• ABOUT THIS TASK: Go through the lines below and repeat each one exactly, skipping pictures.

• THE DATA:
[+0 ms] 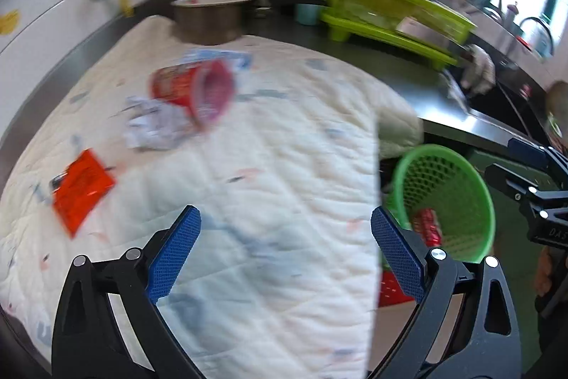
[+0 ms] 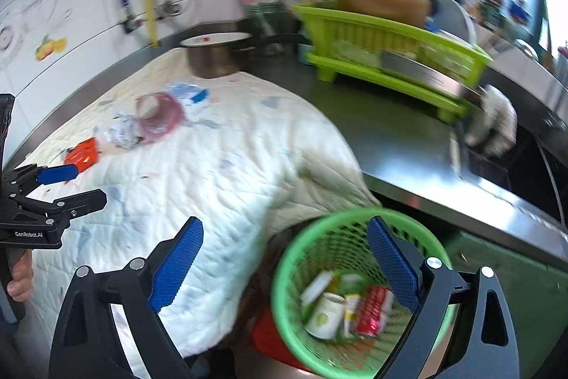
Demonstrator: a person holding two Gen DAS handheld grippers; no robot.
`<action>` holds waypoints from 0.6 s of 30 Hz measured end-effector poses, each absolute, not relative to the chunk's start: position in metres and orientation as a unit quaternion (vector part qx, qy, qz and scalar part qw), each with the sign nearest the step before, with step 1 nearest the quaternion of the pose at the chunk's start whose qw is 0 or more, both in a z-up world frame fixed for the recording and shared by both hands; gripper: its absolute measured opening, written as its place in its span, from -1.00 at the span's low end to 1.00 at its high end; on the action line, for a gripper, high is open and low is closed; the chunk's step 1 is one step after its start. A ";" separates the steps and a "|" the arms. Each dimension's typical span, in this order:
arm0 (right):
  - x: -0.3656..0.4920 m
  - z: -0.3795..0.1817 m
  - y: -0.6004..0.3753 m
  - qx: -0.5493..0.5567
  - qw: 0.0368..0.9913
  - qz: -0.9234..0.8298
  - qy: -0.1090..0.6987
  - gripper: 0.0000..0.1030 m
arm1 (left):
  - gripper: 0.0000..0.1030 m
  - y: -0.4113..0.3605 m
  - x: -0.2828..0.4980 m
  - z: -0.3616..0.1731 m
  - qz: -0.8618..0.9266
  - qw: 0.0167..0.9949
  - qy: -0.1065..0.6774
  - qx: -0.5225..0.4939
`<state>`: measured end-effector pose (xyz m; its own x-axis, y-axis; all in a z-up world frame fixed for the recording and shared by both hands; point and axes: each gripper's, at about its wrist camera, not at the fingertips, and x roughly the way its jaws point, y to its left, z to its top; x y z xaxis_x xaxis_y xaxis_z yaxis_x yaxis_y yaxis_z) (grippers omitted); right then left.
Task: Collect trash
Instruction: 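Move both tools back over the mat toward the tissue and orange bag, then grasp the crumpled tissue with the right tool while the left tool grasps the orange snack bag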
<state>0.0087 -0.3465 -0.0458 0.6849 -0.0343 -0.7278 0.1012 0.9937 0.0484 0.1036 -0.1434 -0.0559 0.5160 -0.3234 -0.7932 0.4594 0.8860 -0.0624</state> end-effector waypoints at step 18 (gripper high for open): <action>0.103 -0.039 -0.221 -0.023 0.914 0.114 0.389 0.76 | 0.88 0.040 0.168 -0.063 -0.032 0.897 0.440 0.022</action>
<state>0.1034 -0.2213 -0.0394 0.6720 0.1908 -0.7155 -0.2264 0.9729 0.0468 0.1675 0.0396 -0.0633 0.6108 -0.0376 -0.7909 0.0763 0.9970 0.0115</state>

• SOLUTION TO THE PROBLEM:
[+0 ms] 
[+0 ms] 
Demonstrator: a person holding two Gen DAS handheld grippers; no robot.
`<action>` holds waypoints from 0.6 s of 30 Hz measured end-effector poses, each absolute, not relative to the chunk's start: position in metres and orientation as a unit quaternion (vector part qx, qy, qz and scalar part qw), each with the sign nearest the step before, with step 1 nearest the quaternion of the pose at the chunk's start whose qw is 0 or more, both in a z-up world frame fixed for the recording and shared by both hands; gripper: its absolute measured opening, written as its place in its span, from -1.00 at the span's low end to 1.00 at its high end; on the action line, for a gripper, high is open and low is closed; the chunk's step 1 is one step after its start. A ";" separates the steps and a "|" the arms. Each dimension's typical span, in this order:
arm0 (right):
  - x: -0.3656..0.4920 m
  - z: -0.3795..0.1817 m
  - y: -0.6004..0.3753 m
  - qx: -0.5493..0.5567
  - qw: 0.0368..0.9913
  - qz: -0.9234..0.8298
  - qy: -0.1090..0.6987
  - gripper: 0.0000..0.1030 m
arm1 (left):
  - gripper: 0.0000..0.1030 m
  - y: -0.4113..0.3605 m
  - x: -0.2828..0.4980 m
  - z: -0.3616..0.1731 m
  - qz: -0.8618..0.9266
  - qw: 0.0167..0.9949
  - qy: -0.1065..0.6774
  - qx: -0.5225..0.4939
`<state>`: measured end-effector pose (xyz m; its own x-axis, y-axis; all in a z-up world frame fixed for the recording and shared by both hands; point and axes: each gripper's, at about its wrist camera, not at the fingertips, and x roughly the way its jaws point, y to its left, z to its top; x y z xaxis_x xaxis_y xaxis_z yaxis_x yaxis_y yaxis_z) (grippers omitted); right then left.
Task: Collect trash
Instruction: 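Move both tools back over the mat toward the tissue and orange bag, then grasp the crumpled tissue with the right tool while the left tool grasps the orange snack bag
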<state>0.0087 -0.3465 -0.0458 0.6849 -0.0343 -0.7278 0.1012 0.9937 0.0484 0.1036 -0.1434 -0.0559 0.5160 -0.3234 -0.7932 0.4594 0.8860 -0.0624</state> end-effector waypoints at step 18 (gripper high for open): <action>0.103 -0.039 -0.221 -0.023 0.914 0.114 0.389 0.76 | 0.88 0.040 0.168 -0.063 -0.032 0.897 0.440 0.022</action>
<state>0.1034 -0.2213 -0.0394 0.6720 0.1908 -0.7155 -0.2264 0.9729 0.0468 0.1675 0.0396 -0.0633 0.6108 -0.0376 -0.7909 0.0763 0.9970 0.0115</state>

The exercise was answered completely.